For each line of the listing that contains "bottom", make a copy and return it.

**** ENTRIES SHOWN ****

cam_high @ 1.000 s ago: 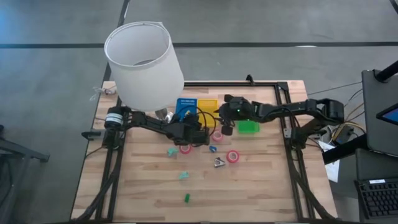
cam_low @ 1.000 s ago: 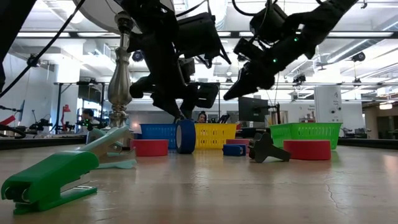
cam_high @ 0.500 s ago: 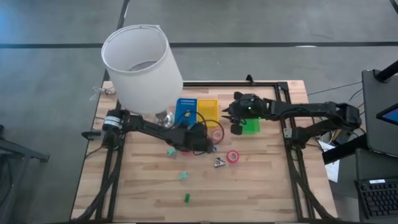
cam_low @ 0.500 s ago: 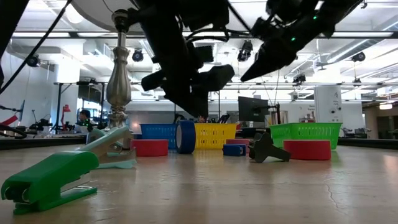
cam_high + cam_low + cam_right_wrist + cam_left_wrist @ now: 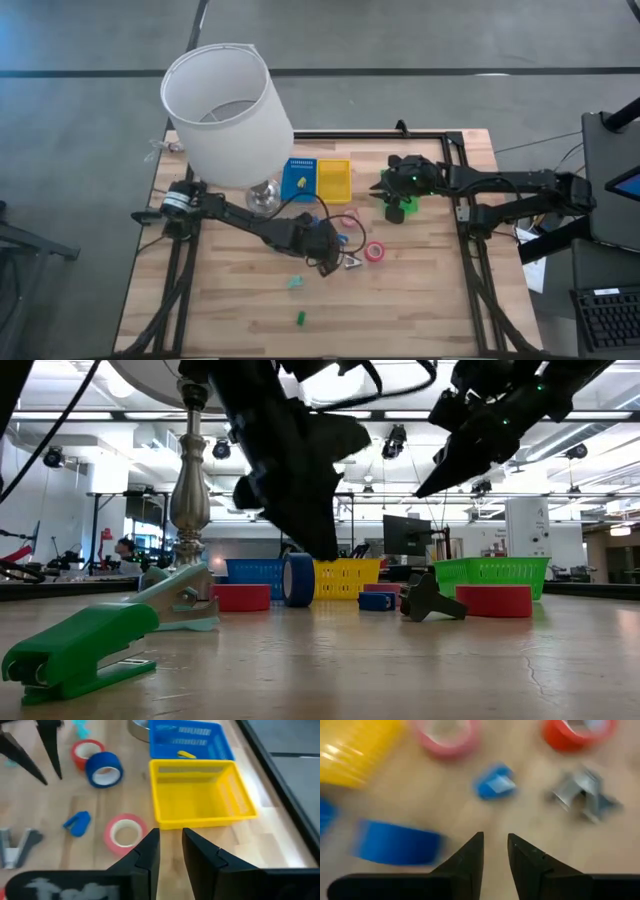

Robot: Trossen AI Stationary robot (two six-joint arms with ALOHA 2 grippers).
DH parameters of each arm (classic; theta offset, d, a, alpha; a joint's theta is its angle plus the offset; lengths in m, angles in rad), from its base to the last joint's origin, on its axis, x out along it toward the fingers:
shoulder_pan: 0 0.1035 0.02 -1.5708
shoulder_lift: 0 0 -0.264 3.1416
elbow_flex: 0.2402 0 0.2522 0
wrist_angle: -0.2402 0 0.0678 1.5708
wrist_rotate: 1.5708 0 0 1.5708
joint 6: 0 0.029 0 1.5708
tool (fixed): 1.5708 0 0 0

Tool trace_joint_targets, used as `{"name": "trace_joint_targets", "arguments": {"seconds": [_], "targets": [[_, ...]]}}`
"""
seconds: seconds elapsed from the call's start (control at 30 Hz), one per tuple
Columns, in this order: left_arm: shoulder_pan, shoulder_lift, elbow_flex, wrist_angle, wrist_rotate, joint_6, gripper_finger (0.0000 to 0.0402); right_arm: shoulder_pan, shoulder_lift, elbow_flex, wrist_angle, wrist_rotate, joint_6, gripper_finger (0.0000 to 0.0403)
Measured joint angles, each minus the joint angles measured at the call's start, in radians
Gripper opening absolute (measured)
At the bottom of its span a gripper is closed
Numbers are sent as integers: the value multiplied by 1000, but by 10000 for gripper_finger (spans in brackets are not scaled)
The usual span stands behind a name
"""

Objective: Pick and place Stapler, Stapler remover, tape
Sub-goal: Put the green stapler into the blue bin

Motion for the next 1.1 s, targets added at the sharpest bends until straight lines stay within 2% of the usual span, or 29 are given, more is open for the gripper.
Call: {"name": "trace_joint_targets", "arguments": {"seconds": [0.1,0.17,0.33,0.5,0.63,0.8,1.1], "targets": [[-8,0,0,18,211,6,91,0,-3,-3,1,-31,29,71],[-23,0,0,51,305,12,92,0,-1,-3,2,-33,41,69],[-85,0,0,88,374,39,92,10,9,-4,3,-33,67,71],[-141,0,0,88,484,-83,92,31,10,-4,4,-33,96,80],[-172,0,16,86,598,-261,92,50,10,-3,4,-33,96,87],[-224,0,29,87,572,-418,92,66,10,-3,5,-33,74,93],[-317,0,29,22,365,-684,92,66,10,-3,11,-32,-4,84]]}}
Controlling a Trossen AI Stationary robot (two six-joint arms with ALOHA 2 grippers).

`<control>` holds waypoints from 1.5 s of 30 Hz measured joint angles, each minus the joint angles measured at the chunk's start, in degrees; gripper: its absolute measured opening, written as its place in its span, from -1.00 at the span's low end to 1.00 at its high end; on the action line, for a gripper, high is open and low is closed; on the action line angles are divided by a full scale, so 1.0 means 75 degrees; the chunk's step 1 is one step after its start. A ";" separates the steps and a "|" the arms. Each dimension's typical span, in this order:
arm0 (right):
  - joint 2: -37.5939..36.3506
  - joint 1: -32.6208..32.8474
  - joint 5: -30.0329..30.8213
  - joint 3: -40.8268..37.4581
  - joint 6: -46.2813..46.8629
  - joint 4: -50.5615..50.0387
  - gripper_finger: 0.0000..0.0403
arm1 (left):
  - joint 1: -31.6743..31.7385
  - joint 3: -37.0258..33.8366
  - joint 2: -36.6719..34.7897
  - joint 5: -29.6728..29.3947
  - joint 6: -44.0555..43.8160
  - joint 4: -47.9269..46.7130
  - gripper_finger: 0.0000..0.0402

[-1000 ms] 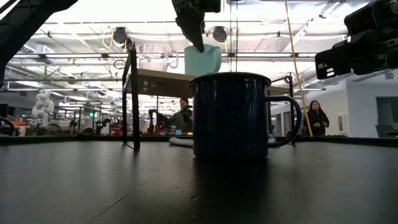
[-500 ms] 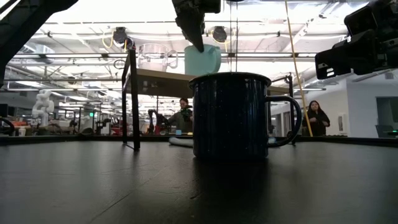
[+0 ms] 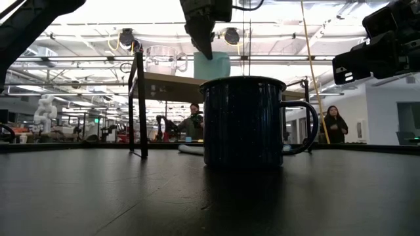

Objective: Stack small to large cups/mugs on shelf
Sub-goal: Put the blue mug on the shelf, then put the dark blue mug on the shelf

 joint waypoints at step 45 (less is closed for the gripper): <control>0.0073 0.0003 -0.0006 0.0002 0.0023 -0.0027 -1.00 | -0.3571 0.0028 -0.3197 -0.1665 -0.0290 -0.0875 -0.99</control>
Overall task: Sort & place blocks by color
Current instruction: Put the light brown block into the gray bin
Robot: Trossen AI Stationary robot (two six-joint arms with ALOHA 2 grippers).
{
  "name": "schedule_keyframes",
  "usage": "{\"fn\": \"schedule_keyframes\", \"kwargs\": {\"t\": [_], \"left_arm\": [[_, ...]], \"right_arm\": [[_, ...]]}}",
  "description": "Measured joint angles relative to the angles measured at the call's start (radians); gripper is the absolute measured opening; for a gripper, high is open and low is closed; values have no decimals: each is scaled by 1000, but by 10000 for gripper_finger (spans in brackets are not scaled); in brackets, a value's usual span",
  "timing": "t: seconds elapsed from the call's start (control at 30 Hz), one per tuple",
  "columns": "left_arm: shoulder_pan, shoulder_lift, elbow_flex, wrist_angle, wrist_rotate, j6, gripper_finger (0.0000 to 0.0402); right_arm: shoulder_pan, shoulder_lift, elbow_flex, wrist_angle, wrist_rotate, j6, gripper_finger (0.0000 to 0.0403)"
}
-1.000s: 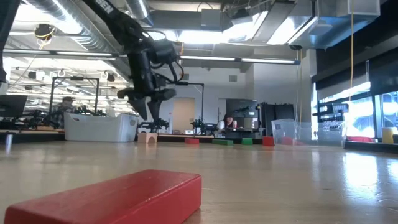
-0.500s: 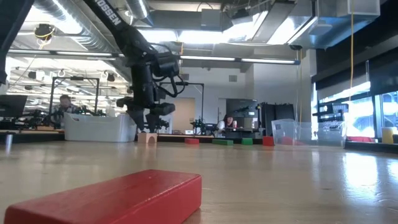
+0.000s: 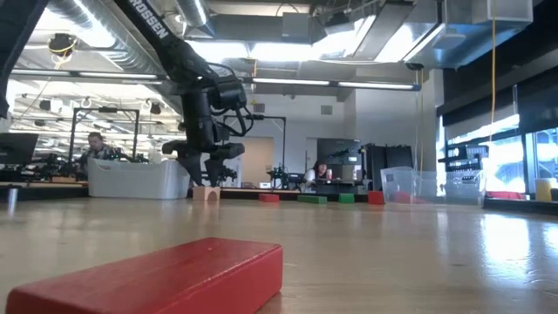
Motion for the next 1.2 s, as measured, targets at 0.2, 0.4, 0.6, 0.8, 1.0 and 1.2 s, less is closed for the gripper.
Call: {"fn": "schedule_keyframes", "kwargs": {"t": [0.2, 0.4, 0.6, 0.8, 1.0, 1.2], "left_arm": [[0, 15, 4, -1, 6, 1, 177], [-11, 29, 4, 1, -15, 9, 177], [-8, 30, 3, -13, 3, 7, 177], [-16, 32, 1, -37, -4, 49, 177], [-30, 33, 0, -52, -23, 81, 177], [-35, 33, 0, -81, -23, 81, 176]], "right_arm": [[0, 0, 0, 0, 0, -1, 255], [0, 0, 0, 0, 0, -3, 255], [0, 0, 0, 0, 0, -3, 255], [0, 0, 0, 0, 0, -3, 255], [0, 0, 0, 0, 0, -3, 255], [0, 0, 0, 0, 0, -1, 255]]}}
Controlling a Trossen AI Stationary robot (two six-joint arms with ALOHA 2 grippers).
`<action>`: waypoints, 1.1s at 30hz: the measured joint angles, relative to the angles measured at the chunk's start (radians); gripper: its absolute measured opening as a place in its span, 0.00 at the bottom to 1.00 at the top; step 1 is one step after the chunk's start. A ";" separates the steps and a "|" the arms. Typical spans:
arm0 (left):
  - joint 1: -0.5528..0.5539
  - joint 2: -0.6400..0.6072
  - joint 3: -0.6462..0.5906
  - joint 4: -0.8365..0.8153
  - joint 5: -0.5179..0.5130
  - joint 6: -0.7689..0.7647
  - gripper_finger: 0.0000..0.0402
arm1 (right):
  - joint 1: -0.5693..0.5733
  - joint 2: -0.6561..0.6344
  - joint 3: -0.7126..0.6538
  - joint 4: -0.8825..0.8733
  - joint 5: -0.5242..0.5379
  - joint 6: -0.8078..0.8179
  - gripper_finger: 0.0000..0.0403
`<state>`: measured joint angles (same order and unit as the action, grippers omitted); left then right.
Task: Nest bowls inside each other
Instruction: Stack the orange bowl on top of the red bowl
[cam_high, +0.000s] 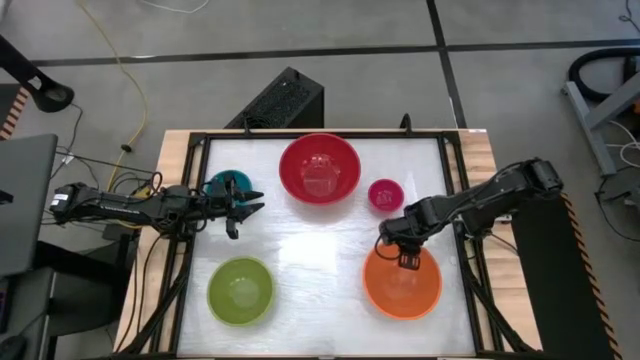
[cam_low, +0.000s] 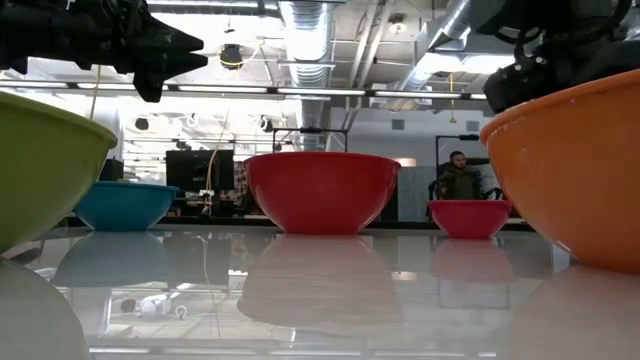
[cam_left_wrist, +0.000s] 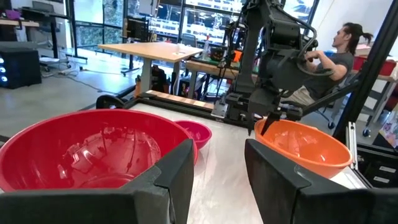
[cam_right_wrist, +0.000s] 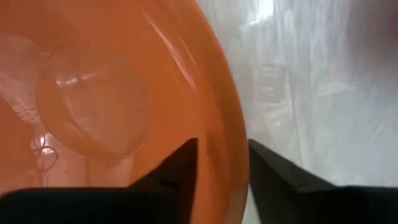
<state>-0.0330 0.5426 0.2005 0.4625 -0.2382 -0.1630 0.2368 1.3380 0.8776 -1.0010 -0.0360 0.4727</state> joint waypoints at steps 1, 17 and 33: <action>0.000 0.000 0.000 0.000 0.000 -0.002 0.33 | -0.006 -0.001 0.000 -0.005 -0.005 -0.003 0.25; 0.000 0.000 0.000 0.000 0.010 -0.016 0.33 | -0.211 -0.007 0.308 -0.030 -0.099 -0.169 0.05; 0.000 0.000 0.000 0.004 0.016 -0.025 0.33 | -0.682 0.104 0.527 0.347 -0.118 -0.287 0.05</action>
<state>-0.0333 0.5423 0.2005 0.4664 -0.2222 -0.1879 -0.4453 1.4424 1.4048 -0.6538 -0.1544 0.1859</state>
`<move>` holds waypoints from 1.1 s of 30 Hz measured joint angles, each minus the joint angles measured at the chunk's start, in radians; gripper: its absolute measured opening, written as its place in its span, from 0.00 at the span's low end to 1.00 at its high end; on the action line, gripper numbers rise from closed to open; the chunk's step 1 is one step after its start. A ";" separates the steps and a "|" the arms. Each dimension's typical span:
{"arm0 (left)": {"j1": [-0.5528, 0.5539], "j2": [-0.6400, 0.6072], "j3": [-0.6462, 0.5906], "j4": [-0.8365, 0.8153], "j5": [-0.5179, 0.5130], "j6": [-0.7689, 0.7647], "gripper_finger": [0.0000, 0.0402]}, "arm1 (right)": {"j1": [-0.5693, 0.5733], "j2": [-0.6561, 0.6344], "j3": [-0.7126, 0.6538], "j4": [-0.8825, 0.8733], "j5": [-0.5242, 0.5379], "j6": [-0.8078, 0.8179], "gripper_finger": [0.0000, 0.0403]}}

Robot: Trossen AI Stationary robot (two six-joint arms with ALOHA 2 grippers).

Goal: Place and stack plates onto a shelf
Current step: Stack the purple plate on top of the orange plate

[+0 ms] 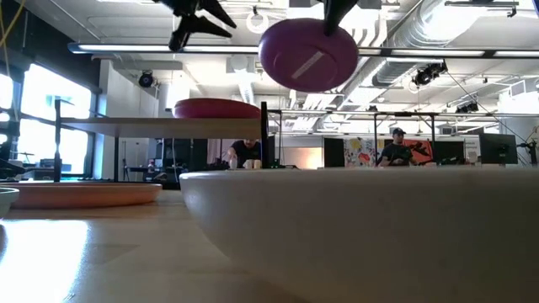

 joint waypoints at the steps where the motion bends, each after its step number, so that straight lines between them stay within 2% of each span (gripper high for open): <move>1: 0.000 0.010 0.000 0.003 0.011 -0.011 0.18 | 0.006 0.000 0.000 -0.004 0.000 -0.001 0.00; 13: 0.006 0.085 0.000 -0.001 0.061 -0.229 0.18 | 0.088 0.039 0.000 -0.049 0.005 -0.090 0.00; 33: 0.003 0.122 0.000 -0.077 0.035 -0.283 0.18 | 0.098 0.062 0.000 -0.039 0.024 -0.141 0.00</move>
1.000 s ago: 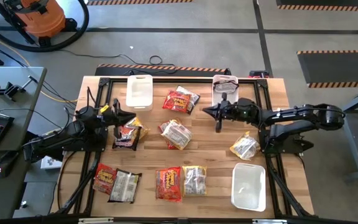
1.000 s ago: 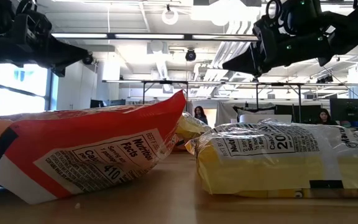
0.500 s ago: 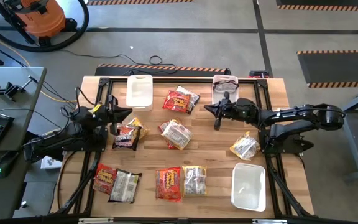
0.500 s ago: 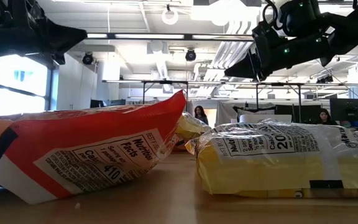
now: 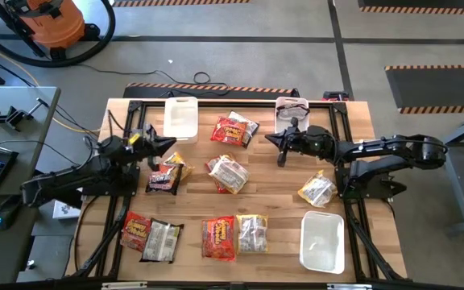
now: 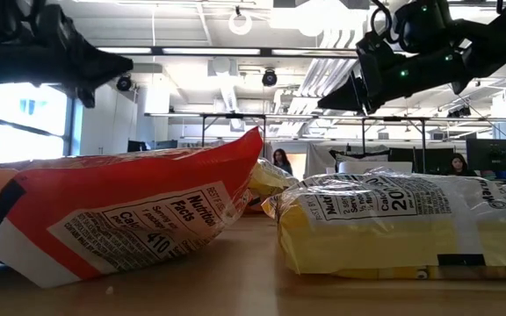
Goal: Sort Maruchan noodles
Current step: Put the orange noodle pack into the top left white bin
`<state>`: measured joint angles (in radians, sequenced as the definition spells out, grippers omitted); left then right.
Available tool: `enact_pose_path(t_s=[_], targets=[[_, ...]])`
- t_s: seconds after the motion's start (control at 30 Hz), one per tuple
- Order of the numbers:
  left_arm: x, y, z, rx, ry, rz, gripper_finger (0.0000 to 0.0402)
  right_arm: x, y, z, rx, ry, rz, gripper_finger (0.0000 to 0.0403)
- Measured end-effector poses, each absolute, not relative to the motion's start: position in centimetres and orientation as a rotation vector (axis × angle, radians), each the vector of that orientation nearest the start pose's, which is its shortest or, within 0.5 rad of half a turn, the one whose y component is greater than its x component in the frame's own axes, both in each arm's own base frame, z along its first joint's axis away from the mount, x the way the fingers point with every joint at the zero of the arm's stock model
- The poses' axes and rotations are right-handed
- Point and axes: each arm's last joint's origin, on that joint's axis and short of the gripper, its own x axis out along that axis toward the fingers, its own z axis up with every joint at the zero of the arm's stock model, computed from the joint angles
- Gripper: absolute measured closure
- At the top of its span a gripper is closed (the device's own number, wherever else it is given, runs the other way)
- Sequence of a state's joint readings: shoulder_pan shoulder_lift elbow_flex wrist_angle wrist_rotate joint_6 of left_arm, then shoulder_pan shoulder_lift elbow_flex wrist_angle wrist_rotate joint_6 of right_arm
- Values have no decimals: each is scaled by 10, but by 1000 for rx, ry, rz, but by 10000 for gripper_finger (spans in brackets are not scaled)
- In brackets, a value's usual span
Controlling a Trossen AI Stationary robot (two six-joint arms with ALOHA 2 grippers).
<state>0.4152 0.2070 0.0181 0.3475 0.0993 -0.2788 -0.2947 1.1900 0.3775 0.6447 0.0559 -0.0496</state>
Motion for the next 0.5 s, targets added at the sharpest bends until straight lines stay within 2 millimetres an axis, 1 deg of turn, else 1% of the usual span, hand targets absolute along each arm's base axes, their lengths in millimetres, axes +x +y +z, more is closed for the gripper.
enact_pose_path(t_s=[0.13,0.27,0.4,0.5], targets=[[110,44,184,-223,-142,295,378,219,-68,197,-30,166,-346,403],[124,49,192,-216,-54,300,378,219,-68,197,-31,166,-347,403],[143,56,201,-168,42,323,376,219,-70,198,-50,161,-353,403],[161,63,207,-113,109,341,366,217,-74,199,-50,151,-374,403]])
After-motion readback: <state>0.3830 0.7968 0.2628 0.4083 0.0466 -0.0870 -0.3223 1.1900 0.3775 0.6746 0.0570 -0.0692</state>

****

■ RESPONSE BOX ■
At the bottom of its span a gripper is closed
`<action>`: waypoints, 1.1s at 30hz: the measured joint angles, relative to the angles measured at the chunk's start (radians); gripper: its absolute measured opening as a place in its span, 0.00 at the bottom to 1.00 at the top; step 1 is one step after the chunk's start. A ";" separates the steps and a "|" the arms. Typical spans:

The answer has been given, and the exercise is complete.